All lines ahead of the one containing "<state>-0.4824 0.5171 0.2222" are to be left out; that line and each one after it, through the end of the records below, are to be duplicated exactly.

--- MATERIAL PROVIDED Enclosed Below ---

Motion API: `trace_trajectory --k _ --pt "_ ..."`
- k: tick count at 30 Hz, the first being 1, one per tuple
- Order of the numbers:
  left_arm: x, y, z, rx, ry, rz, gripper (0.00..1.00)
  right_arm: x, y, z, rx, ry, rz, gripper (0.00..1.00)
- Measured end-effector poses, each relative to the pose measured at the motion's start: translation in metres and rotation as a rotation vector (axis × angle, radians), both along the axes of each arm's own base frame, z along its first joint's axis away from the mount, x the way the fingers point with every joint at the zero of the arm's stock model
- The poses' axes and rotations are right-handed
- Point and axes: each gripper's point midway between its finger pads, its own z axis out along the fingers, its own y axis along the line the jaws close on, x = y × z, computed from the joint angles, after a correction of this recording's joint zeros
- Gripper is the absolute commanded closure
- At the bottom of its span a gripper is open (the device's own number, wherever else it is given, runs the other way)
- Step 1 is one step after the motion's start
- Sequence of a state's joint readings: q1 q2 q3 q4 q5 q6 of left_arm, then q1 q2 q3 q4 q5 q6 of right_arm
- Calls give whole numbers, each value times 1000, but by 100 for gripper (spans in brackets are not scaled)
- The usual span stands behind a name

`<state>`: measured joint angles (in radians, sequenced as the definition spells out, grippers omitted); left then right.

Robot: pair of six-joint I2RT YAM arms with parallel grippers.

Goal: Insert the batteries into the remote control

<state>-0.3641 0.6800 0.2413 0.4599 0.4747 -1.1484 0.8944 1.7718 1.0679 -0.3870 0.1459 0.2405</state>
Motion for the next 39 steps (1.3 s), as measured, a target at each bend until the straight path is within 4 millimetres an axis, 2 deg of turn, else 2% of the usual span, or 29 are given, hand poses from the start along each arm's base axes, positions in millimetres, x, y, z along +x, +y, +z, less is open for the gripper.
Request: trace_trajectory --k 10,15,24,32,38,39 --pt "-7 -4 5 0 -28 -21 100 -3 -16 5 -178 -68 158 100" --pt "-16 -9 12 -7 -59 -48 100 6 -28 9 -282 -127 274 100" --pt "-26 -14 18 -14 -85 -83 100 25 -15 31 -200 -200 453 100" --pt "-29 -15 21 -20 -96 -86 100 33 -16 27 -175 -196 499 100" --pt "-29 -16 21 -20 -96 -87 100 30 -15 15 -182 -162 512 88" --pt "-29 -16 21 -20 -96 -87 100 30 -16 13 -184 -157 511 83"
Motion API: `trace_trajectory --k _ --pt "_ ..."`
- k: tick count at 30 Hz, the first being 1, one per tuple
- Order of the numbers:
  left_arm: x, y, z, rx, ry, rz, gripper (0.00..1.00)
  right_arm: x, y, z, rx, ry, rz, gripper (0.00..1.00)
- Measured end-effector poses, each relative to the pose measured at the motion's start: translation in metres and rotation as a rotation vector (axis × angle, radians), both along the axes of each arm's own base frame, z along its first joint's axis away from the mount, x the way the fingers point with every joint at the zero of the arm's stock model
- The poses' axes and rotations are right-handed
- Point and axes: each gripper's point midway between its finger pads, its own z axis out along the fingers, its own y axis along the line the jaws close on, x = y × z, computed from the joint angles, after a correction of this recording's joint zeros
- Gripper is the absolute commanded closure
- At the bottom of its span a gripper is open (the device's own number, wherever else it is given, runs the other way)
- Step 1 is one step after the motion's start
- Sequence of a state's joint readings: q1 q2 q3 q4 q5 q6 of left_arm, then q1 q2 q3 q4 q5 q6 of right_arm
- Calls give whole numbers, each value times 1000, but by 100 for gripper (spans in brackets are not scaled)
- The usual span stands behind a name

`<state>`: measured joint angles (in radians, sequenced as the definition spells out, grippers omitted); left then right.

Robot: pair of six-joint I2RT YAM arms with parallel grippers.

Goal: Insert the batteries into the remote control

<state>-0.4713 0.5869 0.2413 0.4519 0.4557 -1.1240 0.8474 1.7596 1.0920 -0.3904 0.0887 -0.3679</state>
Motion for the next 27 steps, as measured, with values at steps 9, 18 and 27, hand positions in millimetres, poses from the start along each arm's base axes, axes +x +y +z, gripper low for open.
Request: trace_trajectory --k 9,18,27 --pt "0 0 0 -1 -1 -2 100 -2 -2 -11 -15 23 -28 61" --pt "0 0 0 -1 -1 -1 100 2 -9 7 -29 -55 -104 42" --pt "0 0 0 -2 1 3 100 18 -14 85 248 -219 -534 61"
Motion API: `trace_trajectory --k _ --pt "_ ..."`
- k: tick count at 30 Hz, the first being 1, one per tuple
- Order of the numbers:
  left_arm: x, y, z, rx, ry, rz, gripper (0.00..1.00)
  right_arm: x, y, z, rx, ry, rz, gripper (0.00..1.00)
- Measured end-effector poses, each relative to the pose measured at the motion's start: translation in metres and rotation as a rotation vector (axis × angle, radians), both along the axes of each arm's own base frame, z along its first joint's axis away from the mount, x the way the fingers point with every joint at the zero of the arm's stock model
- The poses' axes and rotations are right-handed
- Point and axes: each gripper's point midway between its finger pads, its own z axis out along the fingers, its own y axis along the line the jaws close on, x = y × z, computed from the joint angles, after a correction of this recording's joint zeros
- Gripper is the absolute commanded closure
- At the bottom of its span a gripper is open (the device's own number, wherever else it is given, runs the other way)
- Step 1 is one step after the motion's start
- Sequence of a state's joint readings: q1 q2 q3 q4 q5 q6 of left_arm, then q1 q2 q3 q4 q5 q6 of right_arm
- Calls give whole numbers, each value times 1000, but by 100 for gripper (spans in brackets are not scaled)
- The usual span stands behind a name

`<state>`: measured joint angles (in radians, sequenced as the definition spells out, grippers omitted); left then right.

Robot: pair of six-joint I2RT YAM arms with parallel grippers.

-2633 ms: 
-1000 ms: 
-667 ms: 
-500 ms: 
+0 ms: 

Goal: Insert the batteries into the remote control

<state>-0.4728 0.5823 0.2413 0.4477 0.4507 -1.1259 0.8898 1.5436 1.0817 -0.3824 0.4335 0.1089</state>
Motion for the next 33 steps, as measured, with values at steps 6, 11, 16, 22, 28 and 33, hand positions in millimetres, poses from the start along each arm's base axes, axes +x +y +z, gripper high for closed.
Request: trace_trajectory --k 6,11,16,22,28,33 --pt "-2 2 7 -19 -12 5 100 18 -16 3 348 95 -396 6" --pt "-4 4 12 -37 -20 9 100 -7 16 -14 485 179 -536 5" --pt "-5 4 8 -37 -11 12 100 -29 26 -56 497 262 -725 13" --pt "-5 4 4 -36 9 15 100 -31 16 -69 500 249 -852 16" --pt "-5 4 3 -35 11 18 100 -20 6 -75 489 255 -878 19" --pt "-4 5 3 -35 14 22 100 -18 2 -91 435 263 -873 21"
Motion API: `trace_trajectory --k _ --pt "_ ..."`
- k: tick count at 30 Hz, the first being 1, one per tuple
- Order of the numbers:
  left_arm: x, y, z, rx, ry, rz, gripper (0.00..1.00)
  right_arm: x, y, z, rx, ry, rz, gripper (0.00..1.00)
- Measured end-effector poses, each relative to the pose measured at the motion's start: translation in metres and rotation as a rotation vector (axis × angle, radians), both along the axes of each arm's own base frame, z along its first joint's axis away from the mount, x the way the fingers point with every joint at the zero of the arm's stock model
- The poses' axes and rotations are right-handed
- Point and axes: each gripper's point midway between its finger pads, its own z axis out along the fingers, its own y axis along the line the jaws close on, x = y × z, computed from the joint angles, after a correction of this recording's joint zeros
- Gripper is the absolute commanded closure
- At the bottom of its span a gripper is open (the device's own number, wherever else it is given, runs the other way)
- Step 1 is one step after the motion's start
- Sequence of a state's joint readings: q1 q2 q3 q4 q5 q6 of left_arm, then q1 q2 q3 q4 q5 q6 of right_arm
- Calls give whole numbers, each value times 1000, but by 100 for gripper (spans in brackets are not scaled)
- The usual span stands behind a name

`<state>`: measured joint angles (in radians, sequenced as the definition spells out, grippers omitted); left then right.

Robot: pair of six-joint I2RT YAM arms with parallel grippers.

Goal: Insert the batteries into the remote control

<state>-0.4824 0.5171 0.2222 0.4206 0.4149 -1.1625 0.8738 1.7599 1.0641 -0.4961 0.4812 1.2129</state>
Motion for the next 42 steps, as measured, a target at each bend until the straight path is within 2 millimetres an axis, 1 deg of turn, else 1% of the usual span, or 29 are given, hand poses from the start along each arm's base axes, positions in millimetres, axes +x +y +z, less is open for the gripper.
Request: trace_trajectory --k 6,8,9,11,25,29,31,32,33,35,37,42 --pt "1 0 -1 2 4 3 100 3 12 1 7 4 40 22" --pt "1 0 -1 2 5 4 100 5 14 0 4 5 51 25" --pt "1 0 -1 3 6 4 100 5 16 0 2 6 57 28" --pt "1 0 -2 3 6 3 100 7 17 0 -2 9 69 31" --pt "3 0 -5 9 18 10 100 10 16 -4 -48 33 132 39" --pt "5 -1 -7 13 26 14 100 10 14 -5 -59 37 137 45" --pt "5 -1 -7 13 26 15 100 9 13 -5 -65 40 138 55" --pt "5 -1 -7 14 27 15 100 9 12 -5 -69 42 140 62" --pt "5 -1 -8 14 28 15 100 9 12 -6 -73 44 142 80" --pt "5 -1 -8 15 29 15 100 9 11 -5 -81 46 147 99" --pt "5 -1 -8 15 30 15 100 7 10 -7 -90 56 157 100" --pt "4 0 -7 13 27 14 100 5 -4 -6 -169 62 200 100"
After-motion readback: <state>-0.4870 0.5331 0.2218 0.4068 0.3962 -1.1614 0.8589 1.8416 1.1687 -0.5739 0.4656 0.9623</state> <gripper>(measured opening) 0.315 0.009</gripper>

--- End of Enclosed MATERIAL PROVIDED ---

# [WRITTEN RESPONSE]
<state>-0.4824 0.5171 0.2222 0.4206 0.4149 -1.1625 0.8738 1.7599 1.0641 -0.4961 0.4812 1.2129</state>
Motion for the next 42 steps, as measured, a target at each bend until the straight path is within 2 millimetres an axis, 1 deg of turn, else 1% of the usual span, or 29 are given, hand poses from the start along each arm's base axes, positions in millimetres, axes +x +y +z, less is open for the gripper.
Request: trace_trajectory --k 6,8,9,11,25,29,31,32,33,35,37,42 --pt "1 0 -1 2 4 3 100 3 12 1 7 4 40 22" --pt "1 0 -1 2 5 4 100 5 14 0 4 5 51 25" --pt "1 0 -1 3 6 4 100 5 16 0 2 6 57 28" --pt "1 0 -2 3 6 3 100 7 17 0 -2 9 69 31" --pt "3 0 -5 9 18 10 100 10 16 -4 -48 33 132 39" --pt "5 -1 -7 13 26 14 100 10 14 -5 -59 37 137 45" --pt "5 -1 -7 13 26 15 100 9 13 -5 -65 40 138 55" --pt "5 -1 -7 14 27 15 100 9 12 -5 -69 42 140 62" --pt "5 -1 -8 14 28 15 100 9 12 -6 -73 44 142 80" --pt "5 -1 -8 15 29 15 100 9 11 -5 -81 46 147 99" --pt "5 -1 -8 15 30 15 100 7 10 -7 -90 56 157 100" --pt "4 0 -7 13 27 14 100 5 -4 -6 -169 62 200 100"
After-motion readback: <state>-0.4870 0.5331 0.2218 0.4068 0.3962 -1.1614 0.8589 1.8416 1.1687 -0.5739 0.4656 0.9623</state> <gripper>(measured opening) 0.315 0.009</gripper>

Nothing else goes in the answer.